To calculate what the date would be in this calendar system, try using this convertor.
In Conclusion… 最後に…
The greatest takeaway from this lesson is that the world has an abundance of calendars in use. In English-speaking countries, people may just be aware of the Gregorian calendar as a part of their everyday lives, but in Japan, people are just as attached to the 元号 era system as they are with the Western (Gregorian) calendar.
We also learned briefly about what is meant by solar and lunisolar. As the lunisolar calendar has been officially abandoned in Japan for over a century, its influence continues to wane. Although it is still important to understand this distinction when referencing the sexagenary cycle which is still a culturally influential calendar, having to worry about where to add leap months and when the solar terms of the (Japanese) lunisolar calendar should start and end are not the problems of everyday people anymore–even if the solar terms do appear on everyone’s calendars in conjunction with the Western calendar.

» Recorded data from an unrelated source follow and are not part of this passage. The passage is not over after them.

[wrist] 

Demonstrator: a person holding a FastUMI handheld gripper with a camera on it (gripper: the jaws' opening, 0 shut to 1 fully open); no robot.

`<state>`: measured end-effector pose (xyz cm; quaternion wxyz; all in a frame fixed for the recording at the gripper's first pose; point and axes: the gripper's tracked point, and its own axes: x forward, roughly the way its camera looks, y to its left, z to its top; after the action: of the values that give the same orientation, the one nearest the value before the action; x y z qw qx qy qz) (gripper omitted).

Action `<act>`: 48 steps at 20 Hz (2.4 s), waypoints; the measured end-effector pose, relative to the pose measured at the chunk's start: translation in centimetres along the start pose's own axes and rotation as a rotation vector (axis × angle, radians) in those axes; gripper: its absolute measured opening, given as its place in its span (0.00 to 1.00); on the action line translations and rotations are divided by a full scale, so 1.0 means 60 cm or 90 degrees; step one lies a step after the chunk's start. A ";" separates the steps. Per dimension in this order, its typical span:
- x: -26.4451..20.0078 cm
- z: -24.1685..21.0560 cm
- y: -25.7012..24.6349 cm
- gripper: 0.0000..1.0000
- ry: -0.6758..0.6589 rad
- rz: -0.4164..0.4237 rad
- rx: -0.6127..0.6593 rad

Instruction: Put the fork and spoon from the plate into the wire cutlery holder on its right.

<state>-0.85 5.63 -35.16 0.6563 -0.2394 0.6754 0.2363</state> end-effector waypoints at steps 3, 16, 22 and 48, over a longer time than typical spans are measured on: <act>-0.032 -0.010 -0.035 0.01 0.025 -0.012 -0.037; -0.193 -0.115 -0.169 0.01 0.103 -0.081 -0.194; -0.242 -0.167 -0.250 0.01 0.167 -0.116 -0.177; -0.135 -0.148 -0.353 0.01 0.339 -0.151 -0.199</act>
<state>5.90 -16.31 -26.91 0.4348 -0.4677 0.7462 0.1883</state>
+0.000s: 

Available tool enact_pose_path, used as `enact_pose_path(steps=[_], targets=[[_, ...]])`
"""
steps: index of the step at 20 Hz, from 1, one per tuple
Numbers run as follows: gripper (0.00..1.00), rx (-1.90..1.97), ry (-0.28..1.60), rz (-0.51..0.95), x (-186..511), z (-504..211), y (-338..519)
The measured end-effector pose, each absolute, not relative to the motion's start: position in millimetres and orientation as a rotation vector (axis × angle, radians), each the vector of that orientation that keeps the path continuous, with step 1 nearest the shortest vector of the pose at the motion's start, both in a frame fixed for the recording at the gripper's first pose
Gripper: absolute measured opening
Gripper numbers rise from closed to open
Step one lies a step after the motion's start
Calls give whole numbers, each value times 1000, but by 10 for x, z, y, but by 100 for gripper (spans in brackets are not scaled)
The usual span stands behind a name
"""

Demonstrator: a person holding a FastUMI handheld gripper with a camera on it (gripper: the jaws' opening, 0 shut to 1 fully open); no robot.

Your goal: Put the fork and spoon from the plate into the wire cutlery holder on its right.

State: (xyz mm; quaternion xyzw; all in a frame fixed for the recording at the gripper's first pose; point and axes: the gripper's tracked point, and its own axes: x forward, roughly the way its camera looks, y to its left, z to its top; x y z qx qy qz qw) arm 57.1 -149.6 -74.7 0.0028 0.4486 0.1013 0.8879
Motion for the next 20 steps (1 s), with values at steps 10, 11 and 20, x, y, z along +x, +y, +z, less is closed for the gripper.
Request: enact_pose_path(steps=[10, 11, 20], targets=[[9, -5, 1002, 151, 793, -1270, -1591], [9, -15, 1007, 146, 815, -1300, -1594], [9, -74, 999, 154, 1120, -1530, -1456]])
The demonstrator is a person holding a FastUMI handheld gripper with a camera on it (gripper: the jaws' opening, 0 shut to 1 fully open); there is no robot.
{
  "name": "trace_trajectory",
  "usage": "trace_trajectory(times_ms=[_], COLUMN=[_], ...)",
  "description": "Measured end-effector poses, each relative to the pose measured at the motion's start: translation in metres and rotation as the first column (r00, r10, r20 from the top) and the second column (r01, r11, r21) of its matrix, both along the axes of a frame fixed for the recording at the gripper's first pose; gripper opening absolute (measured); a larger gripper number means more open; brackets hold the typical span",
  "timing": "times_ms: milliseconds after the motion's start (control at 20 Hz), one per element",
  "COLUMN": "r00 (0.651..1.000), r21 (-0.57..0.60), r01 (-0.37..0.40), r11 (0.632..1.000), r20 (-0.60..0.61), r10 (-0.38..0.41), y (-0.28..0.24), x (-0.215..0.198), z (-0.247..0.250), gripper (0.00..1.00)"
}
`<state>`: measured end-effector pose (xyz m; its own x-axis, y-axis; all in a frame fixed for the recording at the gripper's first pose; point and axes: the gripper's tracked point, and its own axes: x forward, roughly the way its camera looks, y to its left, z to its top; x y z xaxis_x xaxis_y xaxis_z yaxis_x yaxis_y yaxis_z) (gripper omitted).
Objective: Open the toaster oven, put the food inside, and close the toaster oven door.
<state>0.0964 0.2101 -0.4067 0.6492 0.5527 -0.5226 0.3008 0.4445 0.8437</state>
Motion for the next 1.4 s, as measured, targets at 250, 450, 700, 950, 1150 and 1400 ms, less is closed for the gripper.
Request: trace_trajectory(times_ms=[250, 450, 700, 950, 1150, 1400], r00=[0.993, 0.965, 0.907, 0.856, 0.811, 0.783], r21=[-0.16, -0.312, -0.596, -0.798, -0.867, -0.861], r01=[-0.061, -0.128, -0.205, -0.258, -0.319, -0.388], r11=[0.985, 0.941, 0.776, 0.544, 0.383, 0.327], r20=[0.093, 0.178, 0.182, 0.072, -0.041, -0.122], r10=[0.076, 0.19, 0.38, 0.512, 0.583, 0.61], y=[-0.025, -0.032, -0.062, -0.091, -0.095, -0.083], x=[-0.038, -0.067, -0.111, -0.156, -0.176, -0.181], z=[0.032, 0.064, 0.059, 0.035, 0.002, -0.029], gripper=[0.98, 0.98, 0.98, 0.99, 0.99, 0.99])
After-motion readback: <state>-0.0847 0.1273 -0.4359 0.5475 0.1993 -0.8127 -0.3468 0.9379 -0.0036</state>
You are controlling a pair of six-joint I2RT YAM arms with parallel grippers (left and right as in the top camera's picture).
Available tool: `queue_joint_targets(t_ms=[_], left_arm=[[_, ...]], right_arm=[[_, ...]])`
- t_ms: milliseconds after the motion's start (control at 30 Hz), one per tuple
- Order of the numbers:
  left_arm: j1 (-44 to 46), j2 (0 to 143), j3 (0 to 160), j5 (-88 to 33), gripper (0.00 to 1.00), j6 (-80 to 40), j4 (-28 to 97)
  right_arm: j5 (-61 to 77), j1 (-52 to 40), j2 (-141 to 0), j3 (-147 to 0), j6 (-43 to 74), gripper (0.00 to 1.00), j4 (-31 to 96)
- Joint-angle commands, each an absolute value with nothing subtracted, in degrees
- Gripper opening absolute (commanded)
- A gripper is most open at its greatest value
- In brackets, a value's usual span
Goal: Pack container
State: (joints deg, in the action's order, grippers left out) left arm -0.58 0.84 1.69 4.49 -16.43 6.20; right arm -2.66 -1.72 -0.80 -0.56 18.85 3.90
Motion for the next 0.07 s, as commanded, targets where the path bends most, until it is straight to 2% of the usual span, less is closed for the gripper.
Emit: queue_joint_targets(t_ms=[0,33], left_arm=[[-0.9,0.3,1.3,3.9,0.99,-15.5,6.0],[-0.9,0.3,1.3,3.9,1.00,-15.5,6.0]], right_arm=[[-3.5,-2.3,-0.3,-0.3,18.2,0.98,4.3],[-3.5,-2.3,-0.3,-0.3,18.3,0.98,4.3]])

We also learned how Japan made its own two attempts at creating a ‘Japanese’ solar calendar in the image of the Gregorian calendar by choosing the dates of Emperor Jinmu’s ascension in one attempt and the date of the descent of the grandson of the goddess Amaterasu to Japan in the second attempt.
Our future studies regarding calendars will involve returning to the Japanese lunisolar calendar but from the perspective of the solar terms known as the 二十四節気. To be just as familiar with them as the average Japanese person, you would first need to learn the 24 names and what season they correspond to. Their names indicate a lot about the weather/climate dynamics of that part of the year, which is the most cultural influence they still provide. As for when these periods start and end, as they are not based on equal increments of time, people rely on premade calendars which automatically make the appropriate calculations based on astronomical observations. Though there are ‘problematic’ situations with the logistics of the calendar, that has yet to pose a real problem to Japanese society.
Until you are ready to tackle that next challenge, memorizing key 元号 will help you to better appreciate Japanese history, and learning the combinations of the 干支 and what they mean for fortunetelling will enable you to better appreciate how the sexagenary calendar remains influential in not just Japan but now the world.